Monday 16 February 2015

R. S. Thomas: Uncollected Poems

I recently read an amusing biography of the poet R. S. Thomas by Byron Rogers called The Man Who Went into the West. Together with his Uncollected Poems they make an interesting addition to the literature by and about Thomas, surely one of the most gifted poets of the last century.

R. S. Thomas died in September 2000 and I have always admired his poetry, an uncanny blend of bleak brilliance and sardonic wit at times tempered by his empathy for the harsh reality of the human condition when put to the ultimate test. His Uncollected Poems, edited by Tony Brown and Jason Davies is just what it says - a collection of poems culled from small magazines and limited print runs of collections that did not reach his main collections of which there are of course many.

The poems here reflect all of Thomas' preoccupations from those with what he thought of as 'Welshness' or 'Englishness' and the sad state of the Welsh nation and language to those that meditate upon God, man and 'the Machine', Thomas' shorthand for the domination of scientific technology over the spiritual and human.

Early poems here have familiar themes - Welsh farm life and characters such as Iago Prytherch make their appearance as well as Welsh places and even a poem wholly in Welsh called  Y Gwladwr meaning 'The Peasant' in the translation provided.

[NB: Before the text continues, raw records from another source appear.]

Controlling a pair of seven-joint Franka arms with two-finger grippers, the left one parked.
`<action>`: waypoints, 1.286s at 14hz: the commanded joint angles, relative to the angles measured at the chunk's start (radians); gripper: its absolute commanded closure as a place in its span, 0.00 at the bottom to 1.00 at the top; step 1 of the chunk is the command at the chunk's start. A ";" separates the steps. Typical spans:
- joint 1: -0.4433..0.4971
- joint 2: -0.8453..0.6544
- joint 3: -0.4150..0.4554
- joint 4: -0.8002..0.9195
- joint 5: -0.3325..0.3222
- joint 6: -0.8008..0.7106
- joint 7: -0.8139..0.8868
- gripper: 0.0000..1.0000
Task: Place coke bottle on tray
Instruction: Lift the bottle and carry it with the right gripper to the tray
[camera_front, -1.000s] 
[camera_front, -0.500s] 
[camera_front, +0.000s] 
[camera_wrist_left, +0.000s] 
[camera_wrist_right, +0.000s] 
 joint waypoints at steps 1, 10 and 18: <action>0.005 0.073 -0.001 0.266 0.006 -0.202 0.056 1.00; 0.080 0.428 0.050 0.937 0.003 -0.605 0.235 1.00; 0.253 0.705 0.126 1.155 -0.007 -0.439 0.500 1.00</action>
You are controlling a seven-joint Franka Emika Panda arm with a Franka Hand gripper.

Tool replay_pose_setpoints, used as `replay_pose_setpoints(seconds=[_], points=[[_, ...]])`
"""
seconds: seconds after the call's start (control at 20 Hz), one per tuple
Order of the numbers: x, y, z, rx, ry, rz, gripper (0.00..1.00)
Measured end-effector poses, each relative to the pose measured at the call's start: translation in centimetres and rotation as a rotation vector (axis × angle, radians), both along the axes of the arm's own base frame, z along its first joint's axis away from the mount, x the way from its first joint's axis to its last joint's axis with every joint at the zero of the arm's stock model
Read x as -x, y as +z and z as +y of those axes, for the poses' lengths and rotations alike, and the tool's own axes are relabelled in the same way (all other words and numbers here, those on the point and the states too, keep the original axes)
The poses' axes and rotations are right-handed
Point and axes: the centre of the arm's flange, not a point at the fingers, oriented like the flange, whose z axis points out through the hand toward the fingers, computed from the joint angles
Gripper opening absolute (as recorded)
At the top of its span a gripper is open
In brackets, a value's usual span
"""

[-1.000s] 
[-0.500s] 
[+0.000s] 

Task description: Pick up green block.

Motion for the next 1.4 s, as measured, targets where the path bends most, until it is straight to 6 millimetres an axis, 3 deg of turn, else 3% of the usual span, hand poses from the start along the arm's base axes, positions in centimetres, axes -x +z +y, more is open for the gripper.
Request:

These early poems are supple and strong like the hill farmers Thomas ministered to in his parishes though if Byron Rogers is correct, they themselves did not always appreciate finding their way into Thomas' poems. Here is an extract from The Peasant:
"Everyone now asks what will become
Of a world that turns away from God's sunlight
To look at the endless night,"
For Thomas, roots in the land keep the peasant-farmer "safe from the invincible sea/Of that darkness", a darkness without God which he questioned so often in his verse - sometimes finding there the "eternally new", sometimes an absence that simply refused an answer.

Of the later poems, some are concerned with language, some with the environment and some with what might be called 'presences' that for Thomas seem to hover at the threshold of thought and imagination such as in Coming of Age, a meditation on the loss of conscience that Thomas perceives in the contemporary outlook:
"The repentances are over.
The prodigals have nowhere to return
to. They are their own
fathers and forgave themselves
at their setting forth."
This kind of disassociation with both authentic self-hood and tradition is a constant concern of Thomas for whom modernity has created a society that vows "to acknowledge no vow" with all the incipient vacuity that follows.

Always exciting, never without provocation, even these uncollected poems may have found their way into the collections of a poet with a less stringent standard of perfection. Language, says Thomas in one late poem "has run its course" just as the computer "is unable to find God". Without faith, asserts the ageing but unfailing bard,
                      "there is only
the machine's repetitions,
parallel tramlines of prose
never to come together as praise."
And the vocation of the poet, if it is anything, is to celebrate and praise, a vocation from which Thomas never once wavered.

Centre image: St Hywyn's Church, Aberdaron.

Monday 12 January 2015

The significance of Yeats

W. B. Yeats was no Catholic but he could not escape the influence of a Catholic culture on his boyhood upbringing nor on the how he saw the world, even when it was through the eyes of a strained Rosicrucianism or occult researches into the 'automatic writing' of his wife. His ability to enchant, to take us to the borders of Faerie remains, even after his political friendships and mystical wanderings are taken into account. For this reason he is one of my favourite poets.

When I was in my mid-twenties I took a trip to Ireland to visit Dublin and County Sligo where Yeats spent much of his early years under the influence of his Grandfather William Pollexfen. Dublin I barely recall; a city of dusty streets and buildings in mid-demolition and reconstruction amidst the pervasive smell of the Guinness factory at the water's edge. But Sligo is etched into my memory forever.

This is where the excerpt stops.